WORK TASK: Using the data below, set down every line from the one containing "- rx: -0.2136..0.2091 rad" through the one containing "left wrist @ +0", inclusive and unchanged. Pictures are to be skipped.

★ ★ ★ ★ ★

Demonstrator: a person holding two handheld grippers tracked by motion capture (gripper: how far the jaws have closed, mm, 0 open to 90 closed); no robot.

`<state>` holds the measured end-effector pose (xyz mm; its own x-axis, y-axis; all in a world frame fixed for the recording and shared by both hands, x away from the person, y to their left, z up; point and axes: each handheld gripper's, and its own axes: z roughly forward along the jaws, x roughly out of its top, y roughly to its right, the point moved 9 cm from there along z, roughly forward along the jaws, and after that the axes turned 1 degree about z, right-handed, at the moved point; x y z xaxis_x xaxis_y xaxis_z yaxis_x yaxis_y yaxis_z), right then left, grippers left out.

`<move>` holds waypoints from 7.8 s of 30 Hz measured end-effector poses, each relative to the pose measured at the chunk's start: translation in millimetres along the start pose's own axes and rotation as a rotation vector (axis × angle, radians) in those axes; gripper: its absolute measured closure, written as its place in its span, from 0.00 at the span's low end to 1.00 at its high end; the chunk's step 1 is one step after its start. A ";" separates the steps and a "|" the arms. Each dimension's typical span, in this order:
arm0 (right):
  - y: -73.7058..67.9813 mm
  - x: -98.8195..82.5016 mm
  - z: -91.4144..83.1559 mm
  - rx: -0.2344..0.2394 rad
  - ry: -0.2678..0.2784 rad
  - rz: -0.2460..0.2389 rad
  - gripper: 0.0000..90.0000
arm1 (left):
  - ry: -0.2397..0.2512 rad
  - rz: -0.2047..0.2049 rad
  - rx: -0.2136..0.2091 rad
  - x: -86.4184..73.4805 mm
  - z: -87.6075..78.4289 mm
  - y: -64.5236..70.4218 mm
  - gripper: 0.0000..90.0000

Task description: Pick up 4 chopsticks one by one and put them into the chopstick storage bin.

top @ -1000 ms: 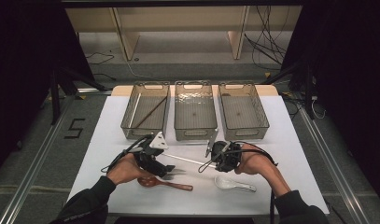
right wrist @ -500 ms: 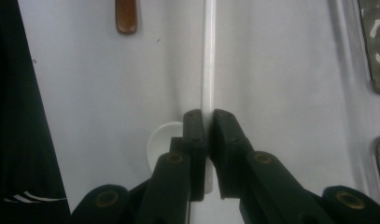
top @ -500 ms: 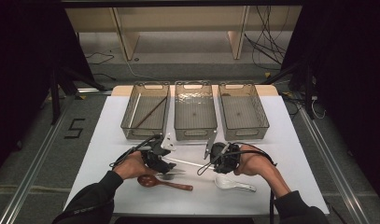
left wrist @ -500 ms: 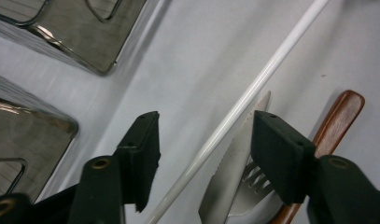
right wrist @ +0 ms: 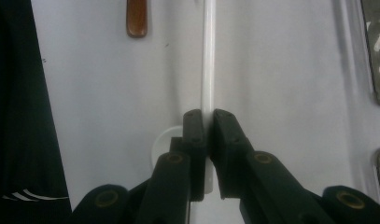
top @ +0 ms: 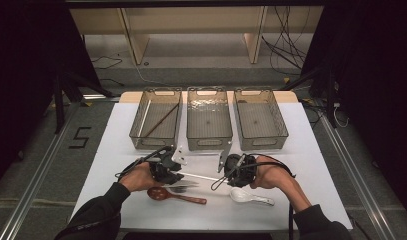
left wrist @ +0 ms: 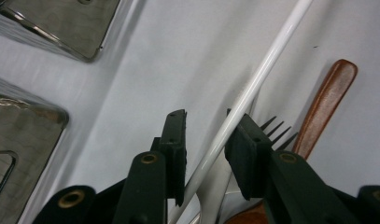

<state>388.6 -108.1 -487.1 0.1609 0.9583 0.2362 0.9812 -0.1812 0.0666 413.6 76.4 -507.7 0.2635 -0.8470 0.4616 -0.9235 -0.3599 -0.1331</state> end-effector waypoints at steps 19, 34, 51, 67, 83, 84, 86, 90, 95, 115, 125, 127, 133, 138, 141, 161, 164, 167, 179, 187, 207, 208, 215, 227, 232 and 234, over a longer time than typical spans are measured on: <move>18.6 -5.4 -4.9 -0.090 0.052 0.025 0.80 | -0.053 0.162 -0.121 -3.6 -3.1 29.1 0.94; 36.0 -4.2 -19.0 -0.174 0.181 0.231 0.43 | -0.046 0.012 -0.079 -18.7 -12.1 4.8 0.95; 33.4 -19.9 -9.8 -0.179 0.255 0.380 0.35 | 0.027 -0.139 -0.051 -18.5 -28.1 -13.8 0.95; 25.4 -28.4 -6.8 -0.192 0.293 0.422 0.33 | 0.096 -0.253 -0.006 -20.6 -48.0 -35.9 0.95; 10.3 -32.8 -4.4 -0.170 0.284 0.422 0.32 | 0.136 -0.394 0.066 -32.1 -63.5 -77.6 0.95; 9.6 -33.5 -4.5 -0.168 0.282 0.419 0.32 | 0.140 -0.404 0.074 -32.2 -64.3 -81.0 0.95; 8.3 -34.2 -4.5 -0.168 0.284 0.417 0.31 | 0.144 -0.425 0.088 -33.3 -66.4 -89.8 0.95; 5.8 -36.2 -5.5 -0.166 0.288 0.415 0.31 | 0.161 -0.494 0.111 -35.8 -67.1 -108.8 0.95; 2.9 -38.5 -5.5 -0.164 0.287 0.417 0.31 | 0.137 -0.538 0.139 -39.1 -61.1 -130.9 0.95; -4.5 -43.8 -8.5 -0.155 0.300 0.425 0.29 | 0.060 -0.674 0.191 -39.5 -31.1 -185.1 0.94; -7.1 -43.6 -7.1 -0.148 0.295 0.415 0.28 | 0.031 -0.688 0.192 -35.6 -22.0 -189.6 0.94; -7.8 -43.8 -6.9 -0.144 0.294 0.411 0.28 | 0.024 -0.691 0.194 -35.3 -19.8 -189.5 0.94; -8.3 -43.8 -7.1 -0.146 0.294 0.410 0.28 | -0.022 -0.700 0.207 -39.5 -10.0 -190.3 0.94; -8.8 -45.1 -7.1 -0.143 0.288 0.409 0.28 | -0.017 -0.723 0.218 -40.9 -8.4 -192.4 0.86; -9.0 -45.5 -7.0 -0.140 0.288 0.410 0.29 | 0.010 -0.717 0.240 -36.5 -15.7 -194.5 0.73; -8.1 -47.8 -7.8 -0.146 0.286 0.419 0.28 | 0.200 -0.555 0.115 -14.2 -68.8 -120.6 0.29; -8.5 -48.1 -7.4 -0.146 0.283 0.420 0.28 | 0.212 -0.533 0.092 -14.3 -72.9 -108.1 0.27; -9.1 -47.7 -7.4 -0.145 0.281 0.415 0.28 | 0.204 -0.509 0.106 -15.5 -75.9 -100.1 0.25; -10.2 -49.6 -4.9 -0.142 0.263 0.420 0.29 | 0.146 -0.430 0.082 -26.8 -75.8 -67.6 0.22; -10.4 -52.1 -3.9 -0.140 0.252 0.426 0.28 | 0.102 -0.397 0.056 -34.8 -63.8 -50.0 0.21; -12.9 -70.6 10.8 -0.092 0.119 0.455 0.31 | 0.117 -0.310 0.012 -37.2 -52.0 -6.7 0.20; -13.0 -71.7 11.3 -0.088 0.114 0.456 0.32 | 0.115 -0.307 0.011 -37.3 -51.7 -5.4 0.19; -13.8 -79.8 15.3 -0.076 0.079 0.466 0.34 | 0.136 -0.311 0.001 -36.5 -52.5 3.0 0.19; -17.4 -86.0 21.9 -0.041 0.021 0.450 0.40 | 0.117 -0.315 -0.006 -44.6 -47.5 13.7 0.18; -19.3 -92.9 23.9 -0.035 -0.016 0.453 0.46 | 0.116 -0.316 -0.004 -46.4 -46.2 15.8 0.18; -19.8 -95.0 24.9 -0.036 -0.026 0.451 0.48 | 0.114 -0.314 -0.002 -47.4 -46.8 16.5 0.18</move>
<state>356.6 -190.0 -535.0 0.5746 0.7868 0.2253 0.8081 -0.5891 -0.0033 372.8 128.9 -490.7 0.5028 -0.6455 0.5750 -0.8025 -0.5958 0.0328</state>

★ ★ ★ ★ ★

ANSWER TO THE EXERCISE:
  - rx: -0.2136..0.2091 rad
  - x: -86.4184..73.4805 mm
  - z: -87.6075..78.4289 mm
  - y: -64.5236..70.4218 mm
  - gripper: 0.0000..90.0000

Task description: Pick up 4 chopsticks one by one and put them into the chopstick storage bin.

top @ -1000 ms: 
right wrist @ -500 ms: 
top @ -500 ms: 
left wrist @ -500 ms: 
right wrist @ +0 ms: 
top @ +0 ms: 
left wrist @ +0 ms: 

No more output is needed.